Shows how to create a simple method caching mechanism.

Introduction

As a developer, chances are that you have looked through your code or the result from the profiler and said ..ahh this should be cached .. That ought to fix it and before you know it, you have your typical dictionary with a TryGetValue cluttering up your code.

To me, that is just noise in my code and cross cutting concerns, such as caching should be a one liner. Preferably it should be a zero liner, but that is a little bit harder to achieve, although it most certainly is possible. We will take a look at this later on.

So this article is going to demonstrate how to create a simple caching mechanism for deterministic methods.

Background

First of all, what makes up a good candidate for caching? I would say that it depends on how static our data is. In this case, we talk about deterministic methods, meaning methods that given the same input they will always produce the same result.

Common sense should tell us that these methods only need to be executed once. It's like asking the same question twice and we don't really need to since we already know the answer. Makes sense, doesn't it? The only problem is, methods don't have memory.
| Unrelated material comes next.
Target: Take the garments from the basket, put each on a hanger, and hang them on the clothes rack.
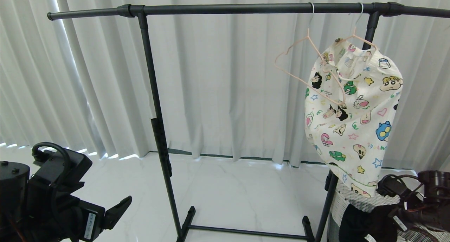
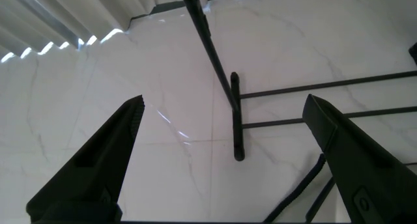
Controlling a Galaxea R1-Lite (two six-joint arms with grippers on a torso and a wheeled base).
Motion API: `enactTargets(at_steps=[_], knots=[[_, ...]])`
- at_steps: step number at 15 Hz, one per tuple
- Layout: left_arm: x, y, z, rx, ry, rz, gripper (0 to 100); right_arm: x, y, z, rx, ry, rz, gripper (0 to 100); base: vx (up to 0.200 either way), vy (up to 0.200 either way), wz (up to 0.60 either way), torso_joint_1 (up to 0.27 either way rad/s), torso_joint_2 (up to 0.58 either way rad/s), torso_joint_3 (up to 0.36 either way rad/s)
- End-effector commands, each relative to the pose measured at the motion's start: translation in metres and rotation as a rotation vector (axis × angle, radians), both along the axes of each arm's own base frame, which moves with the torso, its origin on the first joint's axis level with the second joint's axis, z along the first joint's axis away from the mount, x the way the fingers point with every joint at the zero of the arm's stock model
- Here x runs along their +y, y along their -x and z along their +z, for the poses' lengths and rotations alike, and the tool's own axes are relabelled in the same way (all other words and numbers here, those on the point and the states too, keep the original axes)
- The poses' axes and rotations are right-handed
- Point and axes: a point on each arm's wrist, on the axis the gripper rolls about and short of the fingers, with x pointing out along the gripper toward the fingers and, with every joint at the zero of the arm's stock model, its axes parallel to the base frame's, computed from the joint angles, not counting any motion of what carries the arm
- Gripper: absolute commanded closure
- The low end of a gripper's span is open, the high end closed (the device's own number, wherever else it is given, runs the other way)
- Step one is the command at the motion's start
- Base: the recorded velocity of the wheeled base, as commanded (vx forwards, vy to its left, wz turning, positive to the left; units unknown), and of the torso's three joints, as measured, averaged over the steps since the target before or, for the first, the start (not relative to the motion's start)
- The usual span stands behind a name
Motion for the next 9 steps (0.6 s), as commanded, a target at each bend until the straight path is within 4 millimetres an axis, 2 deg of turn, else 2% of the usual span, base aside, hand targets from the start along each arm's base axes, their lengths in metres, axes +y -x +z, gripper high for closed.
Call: enactTargets(at_steps=[1,4,6,9], knots=[[0.0,0.0,0.0,-0.001,0.0,0.002,0,-0.001,0.008,0.009,-0.019,0.0,-0.014,100,0.0,0.0,0.0,0.0,0.0,0.0],[0.001,0.001,-0.004,0.015,-0.005,0.002,0,0.004,0.033,0.024,-0.042,-0.059,-0.075,100,0.0,0.0,0.0,0.0,0.0,0.0],[0.002,0.003,-0.008,0.028,-0.011,0.005,0,0.008,0.042,0.038,-0.097,-0.09,-0.081,100,0.0,0.0,0.0,0.0,0.0,0.0],[0.002,0.004,-0.009,0.032,-0.013,0.008,0,0.013,0.049,0.069,-0.235,-0.115,-0.068,100,0.0,0.0,0.0,0.0,0.0,0.0]])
Yet!!!

Example

In order to better show how this all comes together, we need an example.

public class SampleClass
{
    public int Calculate(int input)
    {
        //Imagine some complex code here 
        //that takes forever to execute.
        return input*2;
    }
}

Given the input of 2, the result from this method will always be 4. Pretty naive, but still proves the point.
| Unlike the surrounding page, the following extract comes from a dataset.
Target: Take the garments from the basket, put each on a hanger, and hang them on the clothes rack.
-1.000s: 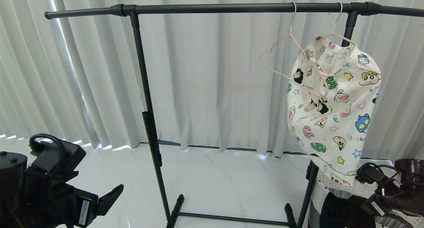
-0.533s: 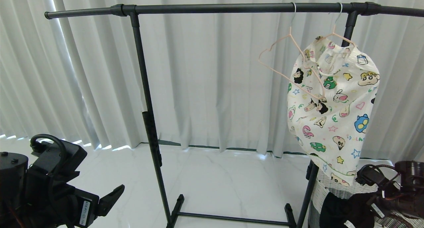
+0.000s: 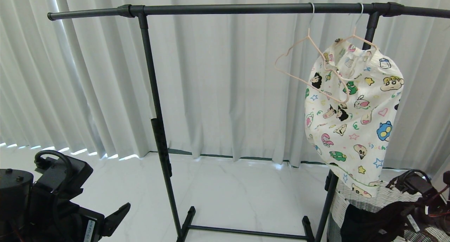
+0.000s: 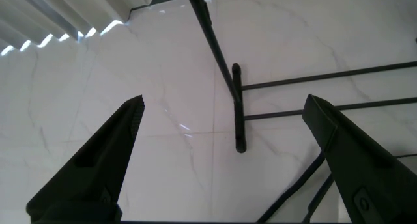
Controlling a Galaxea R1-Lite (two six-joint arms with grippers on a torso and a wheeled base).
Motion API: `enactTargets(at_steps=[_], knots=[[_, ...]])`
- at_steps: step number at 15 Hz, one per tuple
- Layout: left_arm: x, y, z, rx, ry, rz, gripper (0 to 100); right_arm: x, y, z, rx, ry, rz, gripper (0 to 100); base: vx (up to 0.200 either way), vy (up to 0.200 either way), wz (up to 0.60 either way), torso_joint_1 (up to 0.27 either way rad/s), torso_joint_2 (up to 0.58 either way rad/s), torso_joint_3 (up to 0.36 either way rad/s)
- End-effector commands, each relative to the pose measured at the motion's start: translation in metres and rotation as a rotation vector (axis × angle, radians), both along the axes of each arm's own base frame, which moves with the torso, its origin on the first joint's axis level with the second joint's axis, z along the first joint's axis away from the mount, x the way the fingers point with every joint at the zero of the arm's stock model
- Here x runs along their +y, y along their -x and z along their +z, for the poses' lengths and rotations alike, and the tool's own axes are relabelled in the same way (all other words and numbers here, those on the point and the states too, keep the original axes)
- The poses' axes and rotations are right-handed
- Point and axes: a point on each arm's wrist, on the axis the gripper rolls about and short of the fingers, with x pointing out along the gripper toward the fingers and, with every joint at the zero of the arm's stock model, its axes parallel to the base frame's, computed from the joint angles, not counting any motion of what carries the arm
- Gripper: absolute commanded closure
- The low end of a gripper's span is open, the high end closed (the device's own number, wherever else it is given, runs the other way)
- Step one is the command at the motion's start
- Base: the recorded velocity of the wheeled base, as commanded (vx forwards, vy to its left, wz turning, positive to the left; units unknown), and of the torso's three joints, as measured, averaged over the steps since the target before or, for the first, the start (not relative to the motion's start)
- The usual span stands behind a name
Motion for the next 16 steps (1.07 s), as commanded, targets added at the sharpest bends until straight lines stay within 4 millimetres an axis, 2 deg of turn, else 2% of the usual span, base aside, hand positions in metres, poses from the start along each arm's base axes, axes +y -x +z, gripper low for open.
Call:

Now how could we optimize this method after reading the devastating numbers in the profile report?

This can be done a number of ways, but I do often see code similar to this:

public class SampleClass
{
    private readonly IDictionary<int,int> _cache = 
                     new Dictionary<int, int>();
                
    public int Calculate(int input)
    {
        if (!_cache.ContainsKey(input))
        {
            int result = input*2;
            _cache.Add(input,result);
        }
        return _cache[input];
    }
}

Not very clean, but it takes care of business. That is until the project manager comes up to you and tells you that you can forget about that raise unless you fix that "specified key already exists in the Dictionary" exception. Being an experienced developer, you know a threading bug when you see one and maybe you go ahead and add a lock statement. That way we can make it perform better and at the same time provide a decent level of thread safety.
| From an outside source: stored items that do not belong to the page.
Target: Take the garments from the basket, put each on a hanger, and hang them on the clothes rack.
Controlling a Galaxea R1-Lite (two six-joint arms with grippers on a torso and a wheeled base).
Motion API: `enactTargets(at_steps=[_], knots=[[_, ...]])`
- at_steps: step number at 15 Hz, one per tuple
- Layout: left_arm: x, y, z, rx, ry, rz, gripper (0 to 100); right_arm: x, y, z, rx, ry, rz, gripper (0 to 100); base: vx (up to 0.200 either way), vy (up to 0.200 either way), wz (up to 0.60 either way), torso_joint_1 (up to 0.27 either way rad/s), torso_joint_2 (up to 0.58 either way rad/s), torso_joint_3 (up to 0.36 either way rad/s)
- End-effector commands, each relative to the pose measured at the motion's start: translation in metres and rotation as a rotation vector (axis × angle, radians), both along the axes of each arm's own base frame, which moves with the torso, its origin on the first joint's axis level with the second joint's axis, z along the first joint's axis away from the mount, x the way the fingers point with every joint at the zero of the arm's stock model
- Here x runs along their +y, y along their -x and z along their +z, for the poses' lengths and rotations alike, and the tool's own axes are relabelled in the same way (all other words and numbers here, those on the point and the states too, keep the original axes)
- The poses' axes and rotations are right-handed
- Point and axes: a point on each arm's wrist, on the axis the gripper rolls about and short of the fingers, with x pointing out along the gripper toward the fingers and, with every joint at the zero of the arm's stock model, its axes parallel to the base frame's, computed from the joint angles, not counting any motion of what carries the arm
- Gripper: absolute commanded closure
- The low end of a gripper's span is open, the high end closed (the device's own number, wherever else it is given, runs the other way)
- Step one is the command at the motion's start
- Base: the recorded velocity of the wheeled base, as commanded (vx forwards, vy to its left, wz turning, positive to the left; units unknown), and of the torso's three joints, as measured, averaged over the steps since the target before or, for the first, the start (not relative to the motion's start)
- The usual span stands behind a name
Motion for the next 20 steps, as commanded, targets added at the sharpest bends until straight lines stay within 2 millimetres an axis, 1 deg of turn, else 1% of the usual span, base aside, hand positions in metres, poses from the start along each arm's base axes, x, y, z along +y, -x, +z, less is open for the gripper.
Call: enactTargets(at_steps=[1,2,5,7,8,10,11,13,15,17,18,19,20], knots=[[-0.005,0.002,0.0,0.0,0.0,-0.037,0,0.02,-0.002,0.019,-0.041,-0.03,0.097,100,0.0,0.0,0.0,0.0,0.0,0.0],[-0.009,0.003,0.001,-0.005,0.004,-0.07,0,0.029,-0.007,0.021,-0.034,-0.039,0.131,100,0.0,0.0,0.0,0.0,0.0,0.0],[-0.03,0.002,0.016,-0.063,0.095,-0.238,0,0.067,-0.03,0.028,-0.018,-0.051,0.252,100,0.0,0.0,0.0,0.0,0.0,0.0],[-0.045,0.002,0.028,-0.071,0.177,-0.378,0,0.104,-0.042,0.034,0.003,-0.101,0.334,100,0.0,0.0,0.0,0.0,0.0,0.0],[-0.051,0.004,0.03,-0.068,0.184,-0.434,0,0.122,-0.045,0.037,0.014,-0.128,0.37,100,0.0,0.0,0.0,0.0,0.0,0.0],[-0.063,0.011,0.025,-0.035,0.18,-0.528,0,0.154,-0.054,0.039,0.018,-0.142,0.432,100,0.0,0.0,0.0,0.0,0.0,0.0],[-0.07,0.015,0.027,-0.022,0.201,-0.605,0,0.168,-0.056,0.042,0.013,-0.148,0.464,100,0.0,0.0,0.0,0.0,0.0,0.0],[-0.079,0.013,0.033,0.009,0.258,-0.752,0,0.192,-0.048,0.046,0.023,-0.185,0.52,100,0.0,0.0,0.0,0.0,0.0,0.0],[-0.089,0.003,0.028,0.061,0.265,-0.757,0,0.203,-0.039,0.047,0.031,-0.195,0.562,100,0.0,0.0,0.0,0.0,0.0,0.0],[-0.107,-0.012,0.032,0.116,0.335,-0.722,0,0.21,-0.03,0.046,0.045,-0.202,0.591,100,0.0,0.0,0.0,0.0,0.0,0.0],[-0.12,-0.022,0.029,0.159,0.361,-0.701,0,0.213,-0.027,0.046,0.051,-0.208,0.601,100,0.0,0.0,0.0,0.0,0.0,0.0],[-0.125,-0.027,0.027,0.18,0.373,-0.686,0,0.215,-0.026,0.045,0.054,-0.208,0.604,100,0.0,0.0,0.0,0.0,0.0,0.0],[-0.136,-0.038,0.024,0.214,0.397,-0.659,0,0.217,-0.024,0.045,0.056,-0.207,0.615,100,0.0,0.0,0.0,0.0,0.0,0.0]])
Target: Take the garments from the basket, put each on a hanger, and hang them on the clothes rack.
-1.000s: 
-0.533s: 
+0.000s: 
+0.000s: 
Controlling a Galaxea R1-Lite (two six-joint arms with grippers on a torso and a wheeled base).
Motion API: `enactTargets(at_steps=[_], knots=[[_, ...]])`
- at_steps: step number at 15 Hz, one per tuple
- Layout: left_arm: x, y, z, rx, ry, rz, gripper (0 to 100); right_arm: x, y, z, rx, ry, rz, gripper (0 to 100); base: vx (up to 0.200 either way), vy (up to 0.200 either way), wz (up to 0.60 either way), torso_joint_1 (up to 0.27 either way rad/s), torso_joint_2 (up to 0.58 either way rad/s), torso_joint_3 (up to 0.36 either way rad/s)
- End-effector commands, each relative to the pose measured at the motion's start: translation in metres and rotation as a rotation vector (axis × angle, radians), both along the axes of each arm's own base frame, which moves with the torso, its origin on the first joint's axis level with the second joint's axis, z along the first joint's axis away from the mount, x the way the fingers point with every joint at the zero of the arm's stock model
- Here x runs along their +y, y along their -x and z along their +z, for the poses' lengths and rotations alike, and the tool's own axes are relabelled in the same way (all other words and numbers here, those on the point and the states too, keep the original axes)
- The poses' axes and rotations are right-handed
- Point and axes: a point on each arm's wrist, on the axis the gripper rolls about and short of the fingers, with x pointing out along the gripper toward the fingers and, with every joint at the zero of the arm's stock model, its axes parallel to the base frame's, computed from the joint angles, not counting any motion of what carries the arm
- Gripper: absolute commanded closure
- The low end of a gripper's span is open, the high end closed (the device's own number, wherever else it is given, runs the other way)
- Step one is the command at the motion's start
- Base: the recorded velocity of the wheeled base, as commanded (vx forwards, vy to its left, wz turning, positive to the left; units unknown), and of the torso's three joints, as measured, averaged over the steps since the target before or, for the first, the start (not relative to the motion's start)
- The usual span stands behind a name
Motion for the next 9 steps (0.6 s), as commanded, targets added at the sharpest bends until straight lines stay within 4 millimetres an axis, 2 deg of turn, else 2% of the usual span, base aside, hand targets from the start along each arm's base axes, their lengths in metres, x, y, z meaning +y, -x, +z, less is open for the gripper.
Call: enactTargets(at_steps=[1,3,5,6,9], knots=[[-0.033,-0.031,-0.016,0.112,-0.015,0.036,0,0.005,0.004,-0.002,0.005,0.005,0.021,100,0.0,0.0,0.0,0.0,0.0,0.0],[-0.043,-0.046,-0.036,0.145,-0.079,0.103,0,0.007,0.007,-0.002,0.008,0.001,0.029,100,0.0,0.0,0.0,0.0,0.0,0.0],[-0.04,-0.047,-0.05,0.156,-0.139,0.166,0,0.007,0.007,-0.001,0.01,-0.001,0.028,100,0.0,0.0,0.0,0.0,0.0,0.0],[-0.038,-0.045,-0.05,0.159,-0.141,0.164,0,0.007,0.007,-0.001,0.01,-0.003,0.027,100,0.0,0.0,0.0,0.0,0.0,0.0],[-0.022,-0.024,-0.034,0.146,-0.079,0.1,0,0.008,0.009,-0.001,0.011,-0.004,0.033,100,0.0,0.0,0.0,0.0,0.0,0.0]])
The only problem now is that most of the code is all about performance and very little about its actual intention. Noise, is what it is.

Adding memory to methods

It would be nice if the Calculate method had a little memory of its own so that it could just return the correct value given that we provide some known input. (Still, we have to imagine here that input * 2 is a very expensive operation.)

To be honest, I have never thought of this until I read this blog post by Denis Markelov.

His idea is to decorate a method in such a way that it returns a Func that points directly back to code not very different from our previous example. Actually, here is the whole class that Denis wrote:

public static class CacheProvider
{ 
    public static Func<T, TResult> Decorate<T, 
                  TResult>(Func<T, TResult> function)
    {
        var cache = new Dictionary<T, TResult>();
        return (x) =>
            {                    
                if (!cache.ContainsKey(x))
                {
                    cache.Add(x, function(x));
                }
                return cache[x];
            };
    }
}

So simple and so brilliant, it almost blew my mind.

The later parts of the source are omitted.